Approvals like the German Federal Water Act (WHG) obtained from TUV, or the Flemish Regulation on Environment (VLAREM), certify Overfill Proof Protection, defined as the tested, reliable operation when the transmitter is used as overfill alarm. However, it is assumed in the analysis that the installation is designed in such a way that the vessel or side mounted cage will not physically overfill.
In other words, transmitters can obtain Overfill proof approval, without necessarily having the capability to measure level to the top of the probe. The only requirements are that the transmitters be installed properly and used within their defined measuring range.
In reality, there are practical applications where a Guided Wave Radar (GWR) probe can be completely flooded with level all the way up to the process connection (face of the flange). Due to the physics of the technology, when this occurs, there can be adverse interaction between the desired level reflection and residual reflections at the top of the probe.
This affected area at the top of a GWR probe is dependent not only on the probe itself, but also on the application and installation. Typical GWR probes have a transition zone (or possibly even a dead zone) at the top of the probe where interacting signals can either affect the linearity of the measurement or, more dramatically, result in a complete loss of signal.
The Risks of “Inferred” Level Measurement
While some manufacturers of GWR transmitters may use special algorithms to “infer” level measurement when this undesirable signal interaction occurs and the actual level signal is lost, more advanced GWR transmitters offer a unique solution by using a concept called Overfill Safe Operation. An overfill safe probe is defined by the fact that it has predictable and uniform characteristic impedance all the way down the entire length of the waveguide (probe).
With a probe physically designed to be overfill safe, signal loss will not occur when level reaches the top of the probe. Inferring level measurement instead of actually measuring true product level always comes with some assumptions, which can create an unacceptable risk in your industrial process control environments. That’s why a new concept called Overfill Safe Operation, which uses overfill safe probes to provide true product level measurement across the entire length of the waveguide, is gaining in popularity.
Caged Coaxial Probes
Today, caged probes that combine the performance/sensitivity advantages of a coaxial probe and the viscosity immunity of a single rod probe are available. These solutions consist of a caged GWR single rod probe that uses an existing or new cage, bridle, or stillwell as the second conductor to re-create the same signal propagation of a coaxial GWR probe.

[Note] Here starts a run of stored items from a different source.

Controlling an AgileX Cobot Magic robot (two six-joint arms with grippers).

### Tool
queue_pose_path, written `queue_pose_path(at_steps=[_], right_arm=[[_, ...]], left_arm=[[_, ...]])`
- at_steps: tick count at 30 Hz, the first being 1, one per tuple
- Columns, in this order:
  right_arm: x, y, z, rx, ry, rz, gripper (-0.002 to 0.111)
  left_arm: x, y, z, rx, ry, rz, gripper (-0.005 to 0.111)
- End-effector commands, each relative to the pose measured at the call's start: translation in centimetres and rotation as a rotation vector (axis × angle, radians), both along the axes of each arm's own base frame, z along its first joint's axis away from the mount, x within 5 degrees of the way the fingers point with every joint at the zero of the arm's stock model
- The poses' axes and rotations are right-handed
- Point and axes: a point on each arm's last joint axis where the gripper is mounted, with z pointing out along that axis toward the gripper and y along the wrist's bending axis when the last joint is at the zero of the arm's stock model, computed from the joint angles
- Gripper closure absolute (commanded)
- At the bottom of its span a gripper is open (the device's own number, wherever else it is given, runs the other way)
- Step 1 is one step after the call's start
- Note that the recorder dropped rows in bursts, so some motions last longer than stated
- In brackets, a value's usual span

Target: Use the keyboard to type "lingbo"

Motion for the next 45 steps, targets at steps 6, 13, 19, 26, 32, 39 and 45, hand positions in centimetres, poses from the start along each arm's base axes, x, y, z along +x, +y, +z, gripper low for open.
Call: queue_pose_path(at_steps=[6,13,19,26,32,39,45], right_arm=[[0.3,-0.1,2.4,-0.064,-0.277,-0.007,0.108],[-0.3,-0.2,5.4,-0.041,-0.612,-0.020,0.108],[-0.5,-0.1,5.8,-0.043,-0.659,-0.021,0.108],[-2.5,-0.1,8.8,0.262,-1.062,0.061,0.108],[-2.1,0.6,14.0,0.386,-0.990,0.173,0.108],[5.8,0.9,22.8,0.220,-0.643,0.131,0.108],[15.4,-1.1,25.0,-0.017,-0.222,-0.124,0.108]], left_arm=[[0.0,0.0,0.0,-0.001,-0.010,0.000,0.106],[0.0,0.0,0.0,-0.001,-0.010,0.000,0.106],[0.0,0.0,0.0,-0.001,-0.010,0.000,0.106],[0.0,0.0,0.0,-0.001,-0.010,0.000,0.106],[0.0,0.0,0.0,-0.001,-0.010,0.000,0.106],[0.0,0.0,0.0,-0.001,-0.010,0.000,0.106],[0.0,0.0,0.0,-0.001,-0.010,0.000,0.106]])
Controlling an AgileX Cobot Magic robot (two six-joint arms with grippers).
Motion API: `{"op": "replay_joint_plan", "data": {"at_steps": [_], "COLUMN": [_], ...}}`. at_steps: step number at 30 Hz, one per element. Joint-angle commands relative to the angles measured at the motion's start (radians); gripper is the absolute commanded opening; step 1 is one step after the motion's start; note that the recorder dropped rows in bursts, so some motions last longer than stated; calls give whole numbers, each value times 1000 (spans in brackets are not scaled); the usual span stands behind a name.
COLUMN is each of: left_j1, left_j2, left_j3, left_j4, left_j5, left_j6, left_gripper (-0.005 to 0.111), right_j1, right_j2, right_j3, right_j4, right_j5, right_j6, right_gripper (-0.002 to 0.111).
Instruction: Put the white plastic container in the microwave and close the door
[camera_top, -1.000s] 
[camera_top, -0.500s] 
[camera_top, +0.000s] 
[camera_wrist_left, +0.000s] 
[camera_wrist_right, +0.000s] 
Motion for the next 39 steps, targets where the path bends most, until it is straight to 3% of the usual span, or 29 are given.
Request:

Caged GWR probes are designed for 2” (DN50), 3” (DN80) or 4” (DN100) diameter chambers and use a specially designed impedance matching section that results in the same overall characteristic impedance of a coaxial style GWR probe. Caged GWR probes offer the same sensitivity and performance as coaxial GWR probes, but the single conductor design allows it to be used in applications with viscosities up to 10,000 cP.
These caged coaxial probes allow the GWR to measure accurate levels up to the process flange without any non-measureable zone at the top of the GWR probe, and their signals look very much like those of a coaxial probe.
Overfill safe operation provides a safer solution for today’s industrial process control environments. Instead of using algorithms to infer level readings in uncertain areas of a GWR probe, overfill safe GWR probes ensure that actual, true product level can always be measured.